Auto-Scaling for Heimdall Proxies in VMware vSphere

This guide provides a lightweight approach to simulate auto-scaling for Heimdall Proxy virtual machines in a VMware vSphere environment using govc and Bash scripting. It covers VM setup, automation prerequisites, and a CPU-based scaling example to help optimize proxy performance during peak loads.

vSphere vs vCenter: A Simple Comparison Guide

vSphere is the overall VMware virtualization platform—a suite that includes components like ESXi (the hypervisor), vCenter Server, and the vSphere Client.
vCenter, on the other hand, is the centralized management tool within vSphere that lets you manage multiple ESXi hosts and virtual machines from one place.

In short:
vSphere = the whole platform,
vCenter = the control center for managing it.


Prerequisites

  • ESXi host installed on bare metal and reachable on the network.
  • ESXi Host Client URL: https://<ESXi-IP>/ui
    Example (lab): https://192.168.88.185/ui
    Credentials (example): root / <password>

  • vCenter Server Appliance (VCSA) deployed as a VM on the ESXi host.

  • vSphere Client URL (inventory/VM mgmt): https://<vcenter-ip>/ui
    Example (lab): https://192.168.88.176/ui
    SSO Admin (example): administrator@<SSO-domain> / <password>
    Lab example: administrator@heimdall.local / heimdall

đź’ˇ Tip: The VAMI (appliance admin portal) is at https://<vcenter-ip>:5480 for health, services, and updates (not for VM/host inventory).


Create a Datacenter and Add the ESXi Host

  1. Log in to the vSphere Client: https://<vcenter-ip>/ui
  2. Right‑click the vCenter object (top of the left tree) → New Datacenter.
    • Name: e.g., ha-datacenter
  3. Right‑click the new Datacenter → Add Host
  4. Enter the ESXi host IP (e.g., 192.168.88.185) and root credentials.
  5. Accept the SSL certificate and complete the wizard (license, lockdown mode, VM placement if prompted).

Validation: You should see the ESXi host under the Datacenter in Hosts and Clusters, and its VMs under VMs and Templates.


What is govc?

To interact with vSphere from the command line, you'll need a tool that can communicate with VMware environments.
govc is a lightweight CLI built on the govmomi Go library, designed for automating and scripting tasks in vSphere environments such as ESXi or vCenter.

Think of govc as kubectl, but for vSphere.


govc installation steps on Linux

Run the following commands to install govc on a Linux machine (e.g., Heimdall Manager):

# Step 1: Download the latest release
curl -LO https://github.com/vmware/govmomi/releases/latest/download/govc_Linux_x86_64.tar.gz

# Step 2: Extract the archive
tar -xvf govc_Linux_x86_64.tar.gz

# Step 3: Move the binary to your PATH
sudo mv govc /usr/local/bin/

# Step 4: Make it executable
chmod +x /usr/local/bin/govc

# Step 5: Verify the installation
govc version

Configure govc Environment Variables

govc reads its connection settings from environment variables.

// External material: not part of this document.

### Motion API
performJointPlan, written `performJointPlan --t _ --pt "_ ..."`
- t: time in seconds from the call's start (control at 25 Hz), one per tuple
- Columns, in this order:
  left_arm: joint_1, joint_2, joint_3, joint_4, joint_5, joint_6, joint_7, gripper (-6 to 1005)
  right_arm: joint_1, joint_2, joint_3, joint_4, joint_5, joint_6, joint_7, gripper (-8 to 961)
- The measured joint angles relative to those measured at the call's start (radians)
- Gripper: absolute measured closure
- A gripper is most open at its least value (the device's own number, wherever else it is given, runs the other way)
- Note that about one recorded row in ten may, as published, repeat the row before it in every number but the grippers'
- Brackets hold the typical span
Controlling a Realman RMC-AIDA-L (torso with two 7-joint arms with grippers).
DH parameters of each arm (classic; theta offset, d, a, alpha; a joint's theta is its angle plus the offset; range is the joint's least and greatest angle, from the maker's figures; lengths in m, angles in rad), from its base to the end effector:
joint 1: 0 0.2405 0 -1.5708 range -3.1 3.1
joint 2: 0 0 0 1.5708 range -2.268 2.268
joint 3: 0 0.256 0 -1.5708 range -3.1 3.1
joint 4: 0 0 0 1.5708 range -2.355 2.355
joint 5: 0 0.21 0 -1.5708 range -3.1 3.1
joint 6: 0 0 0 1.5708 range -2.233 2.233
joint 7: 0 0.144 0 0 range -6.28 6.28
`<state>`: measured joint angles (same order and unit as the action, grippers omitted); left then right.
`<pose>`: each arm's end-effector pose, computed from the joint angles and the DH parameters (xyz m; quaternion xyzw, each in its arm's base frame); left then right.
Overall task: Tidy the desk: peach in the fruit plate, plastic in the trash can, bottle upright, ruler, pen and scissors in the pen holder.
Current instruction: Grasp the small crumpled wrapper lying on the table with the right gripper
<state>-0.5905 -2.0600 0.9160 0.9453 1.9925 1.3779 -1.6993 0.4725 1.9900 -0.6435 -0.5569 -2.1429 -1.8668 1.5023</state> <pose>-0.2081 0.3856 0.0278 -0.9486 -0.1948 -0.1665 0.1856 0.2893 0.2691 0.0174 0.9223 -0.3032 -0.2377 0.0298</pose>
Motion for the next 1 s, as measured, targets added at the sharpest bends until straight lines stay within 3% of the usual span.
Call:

Export these once per shell session (or persist them in your shell profile).

# vCenter/ESXi endpoint
export GOVC_URL='https://<vcenter-ip>/sdk'

# SSO/Local credentials
export GOVC_USERNAME='administrator@<SSO-domain>'
export GOVC_PASSWORD='<password>'

# Accept self-signed certs (set to 0 if you have valid CA certs)
export GOVC_INSECURE=1

# Scope to your datacenter (recommended if you have more than one)
export GOVC_DATACENTER='<datacenter>'   # e.g., ha-datacenter

Expect: vCenter/ESXi details, datacenter summary, and inventory roots.

Verify the connection

govc about                 # shows vCenter/ESXi version
govc datacenter.info       # shows your DC details
govc ls /                  # lists inventory roots (DCs)
govc find -type m          # lists all VMs

Auto-scaling on vSphere

Auto‑scaling on vSphere can be achieved with custom scripts (e.g., Bash + govc) that monitor a VM’s resource usage and automatically clone or power on additional instances when defined thresholds are exceeded.

Example Auto-Scaling Logic

  1. Monitor CPU and/or memory usage of VM-A.
  2. If usage exceeds a defined threshold for X minutes:
    → Clone a new VM or power on a standby VM (e.g., VM-B) to help balance load.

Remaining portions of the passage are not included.